I arrived yesterday in far better shape than I left Paris. The Grand-Duchess is wonderfully kind; she had me met at the railway station and immediately I was taken away in a good carriage and driven to Mikhailovski Palace where a superb apartment awaited me. I have immediately had several visits, and in spite of my less than graceful appearance (four nights in a train leave you in poor shape) I had to entertain all these people.
Starting already tomorrow I will have to busy myself with the preparations for the first concert, which will take place on the 28th of this month. I will have a lot of trouble with the singers and choristers, and they say that only the orchestra is above reproach. Anyway, I will do my best to make use of all these resources. I have not yet seen my gracious hostess; she has just let me know that she will receive me at 3 o’clock, so I need to get dressed and put on a white tie, which is not the best part of the job. This evening I expect my vast sitting room to be full of people. It is snowing heavily; it is already a foot deep in front of my windows. It goes without saying that I am not venturing outside. I have servants who speak French and have nothing to worry about. But I have just heard that the rehearsals at the Conservatoire will be at 9 in the morning, which is a problem – I find it so difficult to get up.
Heavens, what snow! I can see swarms of sparrows and pigeons looking for grains of barley dropped by horses in the snow, without fear of seeing their legs freeze. People ride by in sledges with their heads covered by heavy hoods. And this vast square, this frozen silence. In a few days all these impressions will disappear, I will be steeped in music and will not be thinking of anything else. I really had to leave Paris to come back to life! […]
WHAT SNOW!!!

To Berthold Damcke (CG no. 3308, 26/14 November):

[…] Yesterday [in fact on the 24th] there was a gathering in my apartment of a dozen or so of the leading Russian musicians and critics, and they reproached me so much for not having brought any of the music of Les Troyens and were so insistent that in the end I gave in. Their idea is to have large excerpts from this work performed after the sixth concert of the Conservatoire. They all know the piano score. Please therefore go to my flat (my mother-in-law has been warned) and among the manuscript scores that are locked in the wardrobe with a mirror in my bedroom take the copy made by Roquemont of the complete full score of Les Troyens. Then take the separate parts of the same work which are on my piano (but not the choral parts) and have everything, score and parts, packaged in a box with the following address: To Monsieur Hector Berlioz, c/o Madame the Grand-Duchess Yelena of Russia, Mikhailovski Palace, Mikhailovski Square (St Petersburg). Please make sure that the box is robust and that it is properly packaged for rail transport. You will tell my mother-in-law how much all this will have cost and she will refund you. I am very anxious to hear from you that it will reach me safely. I am in the midst of the rehearsals for my first concert which takes place next Saturday. The chorus is large, but they are amateurs who rehearse more or less when they feel like it, so you can imagine… The orchestra is superb, first rate. I will not tell you anything about all the flurry around me, I am entertained and welcomed everywhere as well as can be.
The cold and the snow are dreadful. […]
Do not mention to anyone my request about Les Troyens.
Take also in the wardrobe with a mirror a libretto of Les Troyens which must be there, and send it with the music.
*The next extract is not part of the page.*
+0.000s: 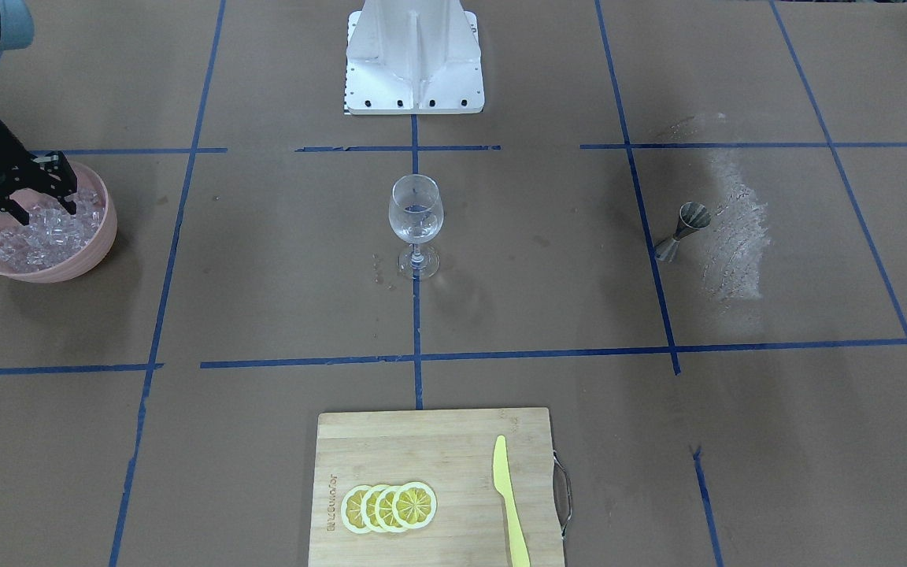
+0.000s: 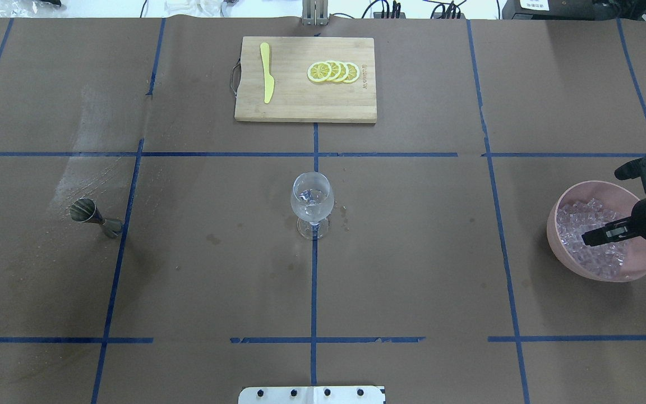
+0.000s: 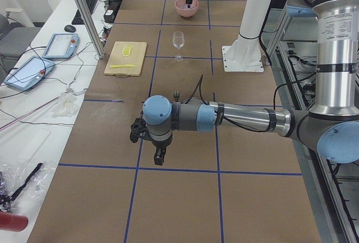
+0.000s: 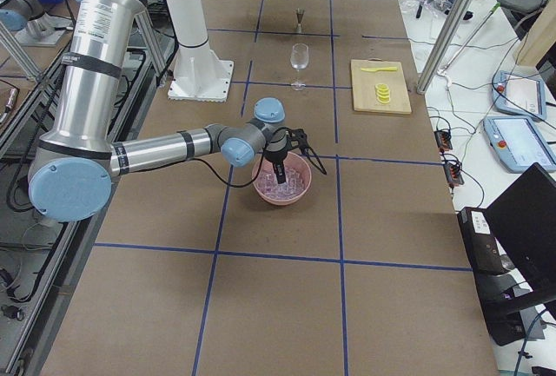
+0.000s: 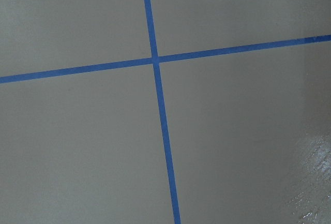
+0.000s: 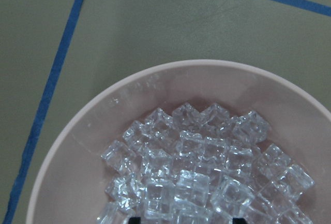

To his uncle Nicolas Marmion (CG no. 3310, 8 December/28 November):

I am writing to you this evening because I feel a little better and because I want to comply with your request; you asked me to write to you after my second concert. I am caught here in a musical whirlwind which I could hardly describe to you. The public, the artists, the press, the Grand-Duchess, Prince Constantine, everybody congratulates and praises me and gives me the most gratifying support. The second concert took place yesterday in the great Hall of the Nobility (where I gave my first concert twenty years ago [15 March 1847]). My entrance was greeted, like the start of the concert, with interminable applause; I did not know how to react, and after taking bows to the right, the left, in front, behind, to the orchestra and the chorus, I had to stand still and wait for this eruption of enthusiasm to come to an end. I have been forced to change my second programme and to introduce in spite of its huge difficulties my Symphonie fantastique. This vast work achieved a dazzling success, all the movements were greeted with applause and the March to the scaffold was encored. Let me say that the orchestra was superb; I had asked for three rehearsals; as a result the performance was flawless. You had to see this audience after the symphony! I was recalled more than six times; some fanatical enthusiasts were embracing me furiously, others kissed my hand, the orchestra made a terrific noise by hitting their violins and basses with their bows and I who had not heard this symphony for more than ten years [on 22 February 1855 in Weimar] was struggling to contain myself and not yield to the temptation which the Scene in the fields had aroused of bursting into tears. « What! some critics were saying to me, you wrote this work 40 years ago! We are thoroughly ashamed not to have known it earlier. But fortunately we know many of your other works. » One newspaper has expressed thanks to the Grand-Duchess for the imperial present, as it puts it, that she made to St Petersburg by hiring me for this season.
Her Highness lavishes every kind of attention on me. I do not know how long I will be staying here; the concerts cannot take place regularly every week and there is already talk of my going to Moscow. But I will not yield and after the 6th concert I will go back to Paris. I am constantly ill here, the combination of dreadful frost followed by a thaw hurts me terribly. I see many Russians whom I welcome from my bed without any ceremony. Only music revives me a little. At the first concert I conducted a performance of Beethoven’s Pastoral Symphony and I was lost in adoration for this poor great man who was capable of creating such an astonishing piece of musical poetry. And how we sung that poetry! What a fine orchestra! These excellent musicians do whatever I ask of them. […]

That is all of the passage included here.